Work instruction: Without the images, write out the whole listing exactly.

Data to process:

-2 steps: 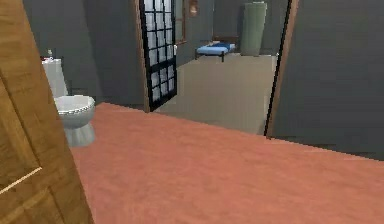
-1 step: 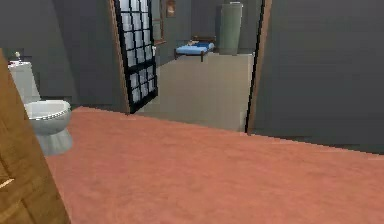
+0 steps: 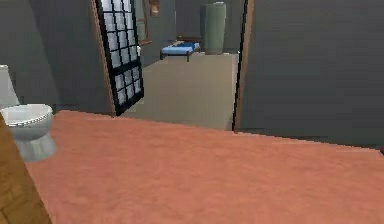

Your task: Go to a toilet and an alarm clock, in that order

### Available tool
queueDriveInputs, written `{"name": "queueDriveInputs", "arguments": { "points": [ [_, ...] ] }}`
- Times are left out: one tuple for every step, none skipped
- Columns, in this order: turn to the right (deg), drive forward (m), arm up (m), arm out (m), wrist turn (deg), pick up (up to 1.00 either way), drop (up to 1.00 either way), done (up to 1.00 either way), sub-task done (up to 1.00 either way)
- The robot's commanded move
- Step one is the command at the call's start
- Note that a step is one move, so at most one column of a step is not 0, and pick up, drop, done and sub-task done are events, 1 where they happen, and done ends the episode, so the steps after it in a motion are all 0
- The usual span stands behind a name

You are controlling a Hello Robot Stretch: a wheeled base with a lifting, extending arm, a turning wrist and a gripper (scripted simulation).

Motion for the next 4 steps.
{"name": "queueDriveInputs", "arguments": {
  "points": [
    [0.0, 0.85, 0.00, 0.00, 0.0, 0.00, 0.00, 0.00, 0.00],
    [-30.0, 0.00, 0.00, 0.00, 0.0, 0.00, 0.00, 0.00, 0.00],
    [0.0, 0.45, 0.00, 0.00, 0.0, 0.00, 0.00, 0.00, 0.00],
    [-45.0, 0.00, 0.00, 0.00, 0.0, 0.00, 0.00, 0.00, 0.00]
  ]
}}
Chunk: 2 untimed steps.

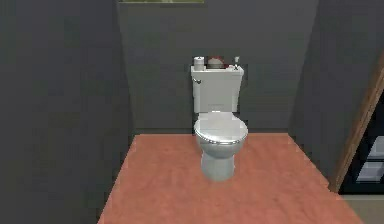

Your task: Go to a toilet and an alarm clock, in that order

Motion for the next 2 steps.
{"name": "queueDriveInputs", "arguments": {
  "points": [
    [0.0, 0.85, 0.00, 0.00, 0.0, 0.00, 0.00, 0.00, 0.00],
    [15.0, 0.00, 0.00, 0.00, 0.0, 0.00, 0.00, 0.00, 0.00]
  ]
}}
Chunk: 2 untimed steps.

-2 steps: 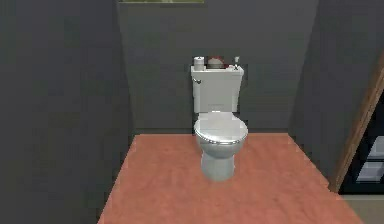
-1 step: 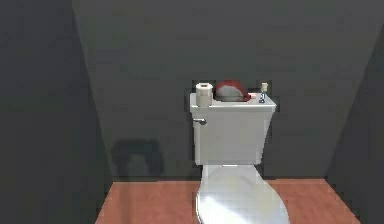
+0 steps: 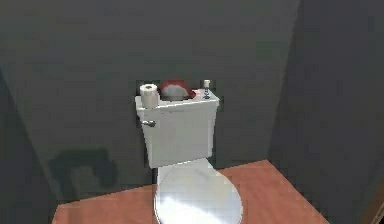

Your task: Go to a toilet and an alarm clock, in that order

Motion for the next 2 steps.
{"name": "queueDriveInputs", "arguments": {
  "points": [
    [0.0, 0.00, 0.00, 0.00, 0.0, 0.00, 0.00, 0.00, 1.00],
    [45.0, 0.00, 0.00, 0.00, 0.0, 0.00, 0.00, 0.00, 0.00]
  ]
}}
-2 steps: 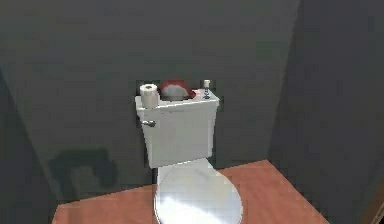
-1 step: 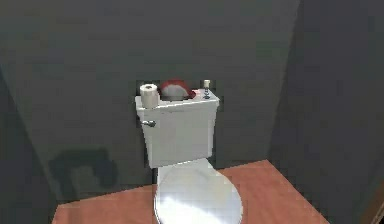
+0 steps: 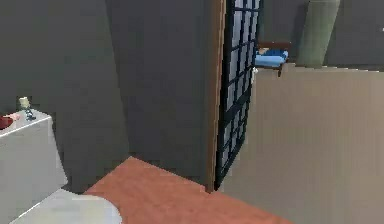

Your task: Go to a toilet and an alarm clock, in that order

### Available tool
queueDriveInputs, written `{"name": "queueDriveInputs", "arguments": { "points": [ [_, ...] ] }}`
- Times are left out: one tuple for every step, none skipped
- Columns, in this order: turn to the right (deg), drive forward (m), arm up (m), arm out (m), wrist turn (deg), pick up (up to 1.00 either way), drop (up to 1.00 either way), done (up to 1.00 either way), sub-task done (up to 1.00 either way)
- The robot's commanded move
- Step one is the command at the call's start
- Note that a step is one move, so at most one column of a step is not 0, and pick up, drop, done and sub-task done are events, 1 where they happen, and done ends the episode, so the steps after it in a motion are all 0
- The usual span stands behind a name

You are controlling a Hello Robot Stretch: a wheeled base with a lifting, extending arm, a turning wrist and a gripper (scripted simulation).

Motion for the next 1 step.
{"name": "queueDriveInputs", "arguments": {
  "points": [
    [42.0, 0.00, 0.00, 0.00, 0.0, 0.00, 0.00, 0.00, 0.00]
  ]
}}
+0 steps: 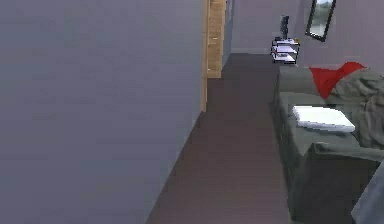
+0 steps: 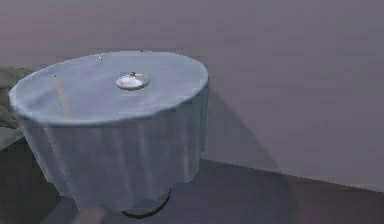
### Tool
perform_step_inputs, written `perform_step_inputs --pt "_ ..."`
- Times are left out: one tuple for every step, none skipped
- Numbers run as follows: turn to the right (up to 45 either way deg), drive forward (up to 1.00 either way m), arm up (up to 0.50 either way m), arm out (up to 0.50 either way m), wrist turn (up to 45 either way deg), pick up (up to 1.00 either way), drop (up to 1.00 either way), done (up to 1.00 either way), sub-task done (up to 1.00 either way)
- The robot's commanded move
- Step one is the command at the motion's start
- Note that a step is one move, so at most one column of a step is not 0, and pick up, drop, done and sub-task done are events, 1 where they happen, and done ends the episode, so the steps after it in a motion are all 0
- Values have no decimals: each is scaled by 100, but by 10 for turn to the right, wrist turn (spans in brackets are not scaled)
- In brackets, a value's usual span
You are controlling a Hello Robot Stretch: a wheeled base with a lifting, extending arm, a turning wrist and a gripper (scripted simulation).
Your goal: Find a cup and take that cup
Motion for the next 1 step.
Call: perform_step_inputs --pt "90 0 0 0 0 0 0 0 0"
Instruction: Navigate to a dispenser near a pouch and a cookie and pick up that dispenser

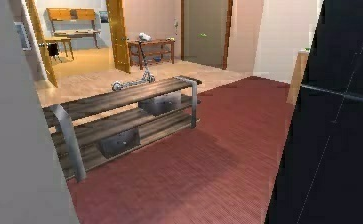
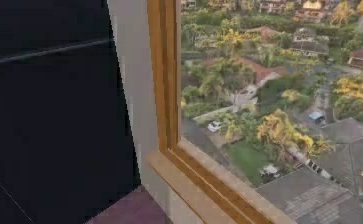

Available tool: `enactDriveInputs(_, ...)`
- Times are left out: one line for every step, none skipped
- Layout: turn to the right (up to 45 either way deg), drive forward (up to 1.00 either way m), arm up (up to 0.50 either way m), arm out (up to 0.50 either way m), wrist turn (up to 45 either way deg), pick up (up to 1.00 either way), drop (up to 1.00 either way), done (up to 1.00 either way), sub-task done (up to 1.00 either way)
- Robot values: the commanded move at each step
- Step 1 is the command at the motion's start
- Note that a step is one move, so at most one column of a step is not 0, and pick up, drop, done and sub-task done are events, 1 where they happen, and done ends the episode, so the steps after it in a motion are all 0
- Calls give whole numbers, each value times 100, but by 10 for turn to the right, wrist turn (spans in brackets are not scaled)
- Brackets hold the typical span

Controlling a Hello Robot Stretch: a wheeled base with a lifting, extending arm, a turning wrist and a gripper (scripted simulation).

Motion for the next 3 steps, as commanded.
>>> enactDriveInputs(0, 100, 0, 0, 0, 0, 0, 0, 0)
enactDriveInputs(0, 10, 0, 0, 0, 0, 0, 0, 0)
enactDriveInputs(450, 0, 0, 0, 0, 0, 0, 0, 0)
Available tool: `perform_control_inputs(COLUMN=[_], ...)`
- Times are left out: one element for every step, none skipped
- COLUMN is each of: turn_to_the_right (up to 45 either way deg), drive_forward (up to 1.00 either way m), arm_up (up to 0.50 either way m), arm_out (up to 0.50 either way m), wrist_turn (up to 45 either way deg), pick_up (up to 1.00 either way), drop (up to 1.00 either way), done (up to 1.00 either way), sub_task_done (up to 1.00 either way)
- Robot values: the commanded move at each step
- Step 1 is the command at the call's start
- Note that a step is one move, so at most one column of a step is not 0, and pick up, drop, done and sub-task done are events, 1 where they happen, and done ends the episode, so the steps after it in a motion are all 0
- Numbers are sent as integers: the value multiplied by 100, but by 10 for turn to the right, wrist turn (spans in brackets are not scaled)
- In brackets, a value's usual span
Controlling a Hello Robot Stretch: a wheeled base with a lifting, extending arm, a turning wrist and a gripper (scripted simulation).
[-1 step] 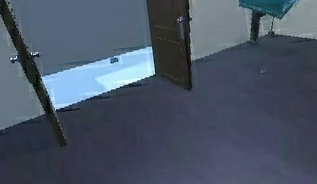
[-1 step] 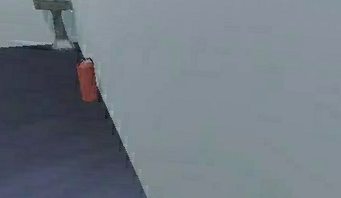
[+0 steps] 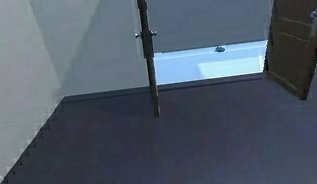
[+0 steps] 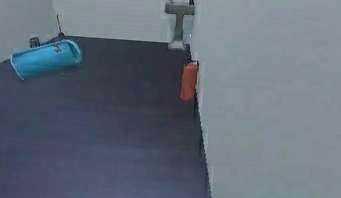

Exercise answer:
-2 steps: 
-1 step: 
+0 steps: 

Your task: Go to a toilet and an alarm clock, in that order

### Available tool
queueDriveInputs, written `{"name": "queueDriveInputs", "arguments": { "points": [ [_, ...] ] }}`
- Times are left out: one tuple for every step, none skipped
- Columns, in this order: turn to the right (deg), drive forward (m), arm up (m), arm out (m), wrist turn (deg), pick up (up to 1.00 either way), drop (up to 1.00 either way), done (up to 1.00 either way), sub-task done (up to 1.00 either way)
- The robot's commanded move
- Step one is the command at the call's start
- Note that a step is one move, so at most one column of a step is not 0, and pick up, drop, done and sub-task done are events, 1 where they happen, and done ends the episode, so the steps after it in a motion are all 0
- The usual span stands behind a name

You are controlling a Hello Robot Stretch: a wheeled base with a lifting, extending arm, a turning wrist and a gripper (scripted simulation).

Motion for the next 4 steps.
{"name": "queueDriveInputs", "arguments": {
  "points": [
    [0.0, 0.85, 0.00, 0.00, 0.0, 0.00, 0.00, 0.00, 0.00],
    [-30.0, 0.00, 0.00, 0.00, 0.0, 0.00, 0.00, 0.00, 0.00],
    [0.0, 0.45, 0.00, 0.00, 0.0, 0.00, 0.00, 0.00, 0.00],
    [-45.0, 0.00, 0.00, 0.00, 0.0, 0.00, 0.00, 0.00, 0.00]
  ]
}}
Chunk: 2 untimed steps.


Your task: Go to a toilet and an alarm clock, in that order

Motion for the next 2 steps.
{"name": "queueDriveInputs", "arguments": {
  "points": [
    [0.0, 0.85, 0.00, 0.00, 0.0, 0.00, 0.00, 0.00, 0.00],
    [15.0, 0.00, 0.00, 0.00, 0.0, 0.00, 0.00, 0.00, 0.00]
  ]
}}
Chunk: 2 untimed steps.

-2 steps: 
-1 step: 
+0 steps: 

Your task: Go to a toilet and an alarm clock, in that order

Motion for the next 2 steps.
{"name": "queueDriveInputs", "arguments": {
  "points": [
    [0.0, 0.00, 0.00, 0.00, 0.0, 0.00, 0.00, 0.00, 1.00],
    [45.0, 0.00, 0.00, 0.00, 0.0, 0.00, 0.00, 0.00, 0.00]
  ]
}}
-2 steps: 
-1 step: 
+0 steps: 

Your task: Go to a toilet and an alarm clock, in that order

### Available tool
queueDriveInputs, written `{"name": "queueDriveInputs", "arguments": { "points": [ [_, ...] ] }}`
- Times are left out: one tuple for every step, none skipped
- Columns, in this order: turn to the right (deg), drive forward (m), arm up (m), arm out (m), wrist turn (deg), pick up (up to 1.00 either way), drop (up to 1.00 either way), done (up to 1.00 either way), sub-task done (up to 1.00 either way)
- The robot's commanded move
- Step one is the command at the call's start
- Note that a step is one move, so at most one column of a step is not 0, and pick up, drop, done and sub-task done are events, 1 where they happen, and done ends the episode, so the steps after it in a motion are all 0
- The usual span stands behind a name

You are controlling a Hello Robot Stretch: a wheeled base with a lifting, extending arm, a turning wrist and a gripper (scripted simulation).

Motion for the next 1 step.
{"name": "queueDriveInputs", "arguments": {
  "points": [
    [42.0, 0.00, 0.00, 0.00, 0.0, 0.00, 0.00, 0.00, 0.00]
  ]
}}
+0 steps: 
+0 steps: 
### Tool
perform_step_inputs, written `perform_step_inputs --pt "_ ..."`
- Times are left out: one tuple for every step, none skipped
- Numbers run as follows: turn to the right (up to 45 either way deg), drive forward (up to 1.00 either way m), arm up (up to 0.50 either way m), arm out (up to 0.50 either way m), wrist turn (up to 45 either way deg), pick up (up to 1.00 either way), drop (up to 1.00 either way), done (up to 1.00 either way), sub-task done (up to 1.00 either way)
- The robot's commanded move
- Step one is the command at the motion's start
- Note that a step is one move, so at most one column of a step is not 0, and pick up, drop, done and sub-task done are events, 1 where they happen, and done ends the episode, so the steps after it in a motion are all 0
- Values have no decimals: each is scaled by 100, but by 10 for turn to the right, wrist turn (spans in brackets are not scaled)
- In brackets, a value's usual span
You are controlling a Hello Robot Stretch: a wheeled base with a lifting, extending arm, a turning wrist and a gripper (scripted simulation).
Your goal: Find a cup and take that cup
Motion for the next 1 step.
Call: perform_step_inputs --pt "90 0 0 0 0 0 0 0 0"
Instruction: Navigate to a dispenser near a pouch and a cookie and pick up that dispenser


Available tool: `enactDriveInputs(_, ...)`
- Times are left out: one line for every step, none skipped
- Layout: turn to the right (up to 45 either way deg), drive forward (up to 1.00 either way m), arm up (up to 0.50 either way m), arm out (up to 0.50 either way m), wrist turn (up to 45 either way deg), pick up (up to 1.00 either way), drop (up to 1.00 either way), done (up to 1.00 either way), sub-task done (up to 1.00 either way)
- Robot values: the commanded move at each step
- Step 1 is the command at the motion's start
- Note that a step is one move, so at most one column of a step is not 0, and pick up, drop, done and sub-task done are events, 1 where they happen, and done ends the episode, so the steps after it in a motion are all 0
- Calls give whole numbers, each value times 100, but by 10 for turn to the right, wrist turn (spans in brackets are not scaled)
- Brackets hold the typical span

Controlling a Hello Robot Stretch: a wheeled base with a lifting, extending arm, a turning wrist and a gripper (scripted simulation).

Motion for the next 3 steps, as commanded.
>>> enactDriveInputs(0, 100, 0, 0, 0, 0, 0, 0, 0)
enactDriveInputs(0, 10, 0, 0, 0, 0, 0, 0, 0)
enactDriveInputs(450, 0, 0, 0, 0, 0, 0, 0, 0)
Available tool: `perform_control_inputs(COLUMN=[_], ...)`
- Times are left out: one element for every step, none skipped
- COLUMN is each of: turn_to_the_right (up to 45 either way deg), drive_forward (up to 1.00 either way m), arm_up (up to 0.50 either way m), arm_out (up to 0.50 either way m), wrist_turn (up to 45 either way deg), pick_up (up to 1.00 either way), drop (up to 1.00 either way), done (up to 1.00 either way), sub_task_done (up to 1.00 either way)
- Robot values: the commanded move at each step
- Step 1 is the command at the call's start
- Note that a step is one move, so at most one column of a step is not 0, and pick up, drop, done and sub-task done are events, 1 where they happen, and done ends the episode, so the steps after it in a motion are all 0
- Numbers are sent as integers: the value multiplied by 100, but by 10 for turn to the right, wrist turn (spans in brackets are not scaled)
- In brackets, a value's usual span
Controlling a Hello Robot Stretch: a wheeled base with a lifting, extending arm, a turning wrist and a gripper (scripted simulation).
[-1 step] 
[-1 step] 
[+0 steps] 
[+0 steps] 

Nothing else is required to complete the exercise.